What needs to be done
Look through the entries below and count the lines that contain "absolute". Reply with that number only.

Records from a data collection
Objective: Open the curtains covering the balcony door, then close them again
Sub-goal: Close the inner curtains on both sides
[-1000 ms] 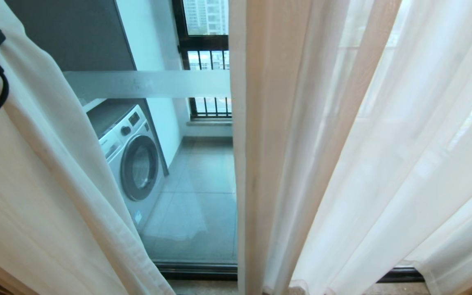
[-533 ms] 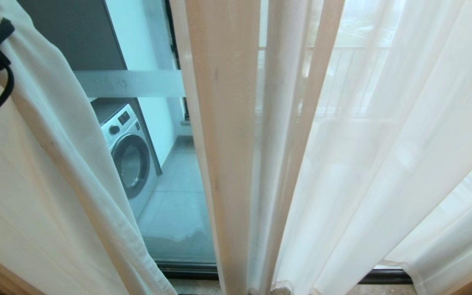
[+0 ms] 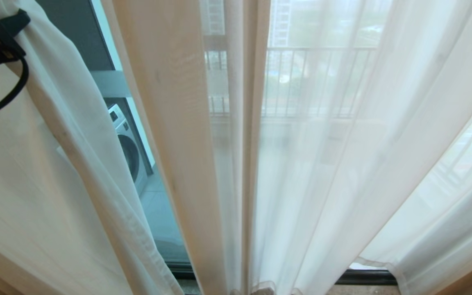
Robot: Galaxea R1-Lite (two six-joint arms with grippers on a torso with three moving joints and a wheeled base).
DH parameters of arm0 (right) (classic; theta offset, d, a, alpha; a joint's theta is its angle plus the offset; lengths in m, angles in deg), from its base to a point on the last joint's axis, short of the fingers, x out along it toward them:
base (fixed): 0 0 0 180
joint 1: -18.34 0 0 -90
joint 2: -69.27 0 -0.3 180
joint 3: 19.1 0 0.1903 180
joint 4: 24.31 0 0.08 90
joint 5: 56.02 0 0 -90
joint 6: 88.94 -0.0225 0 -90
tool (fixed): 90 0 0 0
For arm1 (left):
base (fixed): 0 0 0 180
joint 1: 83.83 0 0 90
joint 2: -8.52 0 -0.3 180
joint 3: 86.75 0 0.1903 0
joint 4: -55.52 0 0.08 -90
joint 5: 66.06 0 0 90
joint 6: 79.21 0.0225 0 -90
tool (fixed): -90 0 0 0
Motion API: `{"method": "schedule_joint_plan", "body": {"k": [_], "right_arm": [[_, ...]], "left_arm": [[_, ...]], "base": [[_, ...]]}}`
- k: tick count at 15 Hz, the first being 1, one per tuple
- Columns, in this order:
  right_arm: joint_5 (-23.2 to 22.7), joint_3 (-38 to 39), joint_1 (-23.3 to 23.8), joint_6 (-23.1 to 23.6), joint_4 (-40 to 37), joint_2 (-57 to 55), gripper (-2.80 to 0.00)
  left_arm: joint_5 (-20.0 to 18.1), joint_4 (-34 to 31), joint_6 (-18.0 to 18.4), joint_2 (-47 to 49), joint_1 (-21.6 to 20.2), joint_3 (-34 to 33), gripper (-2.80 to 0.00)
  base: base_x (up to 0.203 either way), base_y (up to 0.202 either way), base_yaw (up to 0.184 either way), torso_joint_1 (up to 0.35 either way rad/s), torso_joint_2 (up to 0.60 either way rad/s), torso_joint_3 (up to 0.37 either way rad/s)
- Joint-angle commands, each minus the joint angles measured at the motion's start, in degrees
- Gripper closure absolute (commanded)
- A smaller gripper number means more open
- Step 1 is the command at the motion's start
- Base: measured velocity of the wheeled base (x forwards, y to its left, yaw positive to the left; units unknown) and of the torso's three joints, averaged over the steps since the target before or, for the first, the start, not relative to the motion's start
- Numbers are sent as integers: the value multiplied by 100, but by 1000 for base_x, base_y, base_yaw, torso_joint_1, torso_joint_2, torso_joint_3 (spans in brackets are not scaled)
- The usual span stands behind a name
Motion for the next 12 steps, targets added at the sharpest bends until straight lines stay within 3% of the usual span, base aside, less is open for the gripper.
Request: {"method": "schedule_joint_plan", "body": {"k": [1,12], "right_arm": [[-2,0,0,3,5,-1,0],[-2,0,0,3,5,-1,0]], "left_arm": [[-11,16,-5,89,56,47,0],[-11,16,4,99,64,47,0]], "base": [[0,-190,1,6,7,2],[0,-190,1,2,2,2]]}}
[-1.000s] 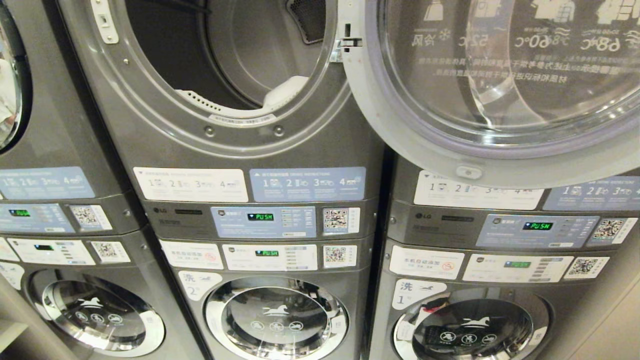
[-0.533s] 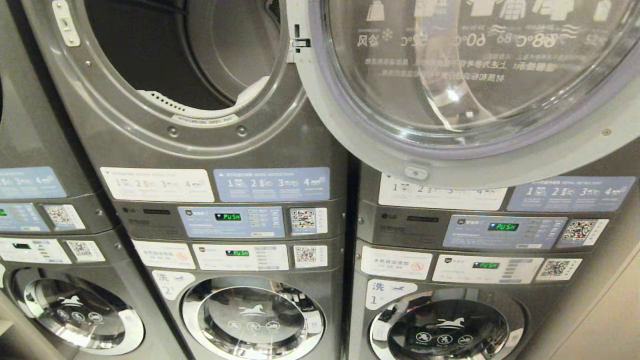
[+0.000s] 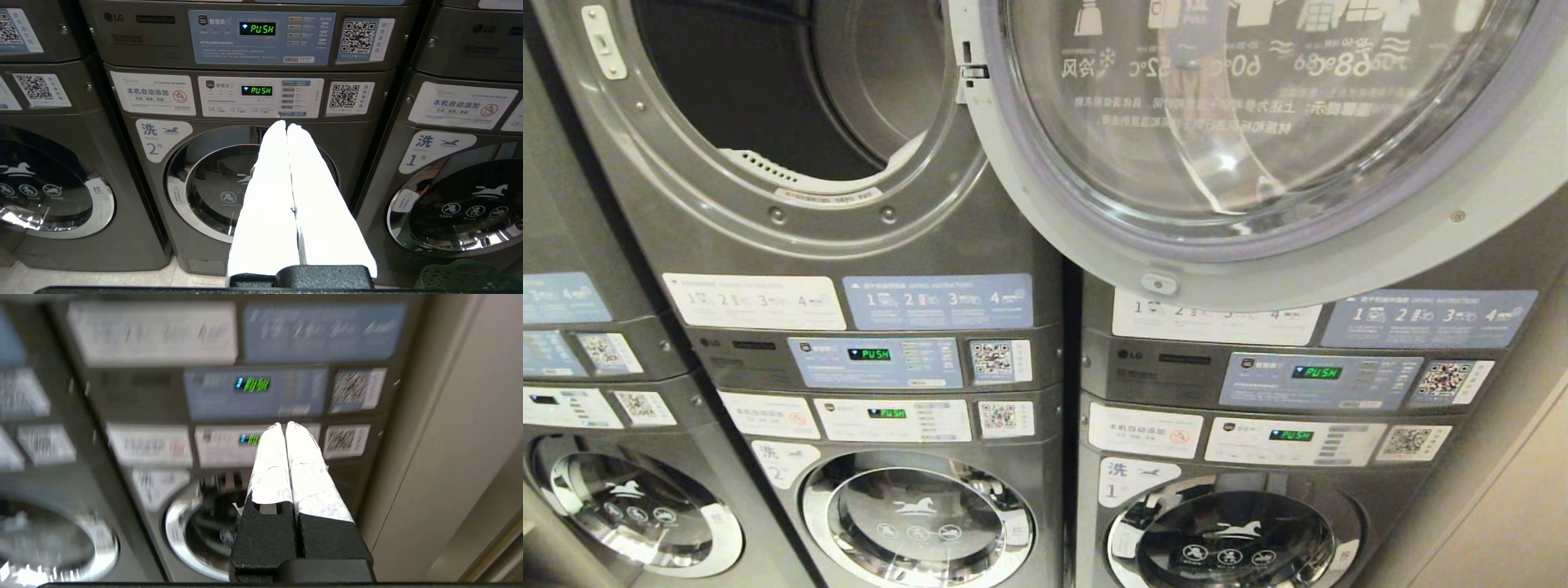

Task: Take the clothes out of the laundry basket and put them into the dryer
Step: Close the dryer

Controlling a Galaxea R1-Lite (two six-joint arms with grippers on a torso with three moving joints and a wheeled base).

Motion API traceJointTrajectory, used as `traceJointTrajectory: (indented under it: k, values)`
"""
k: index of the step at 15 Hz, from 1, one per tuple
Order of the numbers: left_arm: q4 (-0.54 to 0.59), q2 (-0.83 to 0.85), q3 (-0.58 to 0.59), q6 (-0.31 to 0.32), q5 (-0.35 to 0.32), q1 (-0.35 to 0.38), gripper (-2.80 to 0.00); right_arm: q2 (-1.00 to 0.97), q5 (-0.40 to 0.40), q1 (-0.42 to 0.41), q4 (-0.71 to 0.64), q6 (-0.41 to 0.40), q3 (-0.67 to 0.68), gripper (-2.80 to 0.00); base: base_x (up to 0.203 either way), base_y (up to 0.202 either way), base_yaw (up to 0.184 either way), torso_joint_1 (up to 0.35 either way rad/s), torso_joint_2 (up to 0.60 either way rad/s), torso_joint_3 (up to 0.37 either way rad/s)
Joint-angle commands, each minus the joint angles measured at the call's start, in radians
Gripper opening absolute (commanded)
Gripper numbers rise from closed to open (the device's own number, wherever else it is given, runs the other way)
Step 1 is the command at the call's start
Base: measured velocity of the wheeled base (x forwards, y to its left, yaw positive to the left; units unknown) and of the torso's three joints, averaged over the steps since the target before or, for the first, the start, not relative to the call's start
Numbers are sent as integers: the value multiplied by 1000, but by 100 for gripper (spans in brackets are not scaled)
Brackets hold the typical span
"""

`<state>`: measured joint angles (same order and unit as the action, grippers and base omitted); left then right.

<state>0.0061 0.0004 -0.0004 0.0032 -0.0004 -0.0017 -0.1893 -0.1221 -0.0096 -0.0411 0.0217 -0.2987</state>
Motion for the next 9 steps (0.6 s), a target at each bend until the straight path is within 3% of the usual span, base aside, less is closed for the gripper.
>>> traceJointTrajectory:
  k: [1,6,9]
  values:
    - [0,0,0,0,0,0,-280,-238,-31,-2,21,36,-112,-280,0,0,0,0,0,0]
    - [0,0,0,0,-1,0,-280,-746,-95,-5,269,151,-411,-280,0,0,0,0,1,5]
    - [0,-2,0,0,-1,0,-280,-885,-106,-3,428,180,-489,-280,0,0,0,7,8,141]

Exercise output
2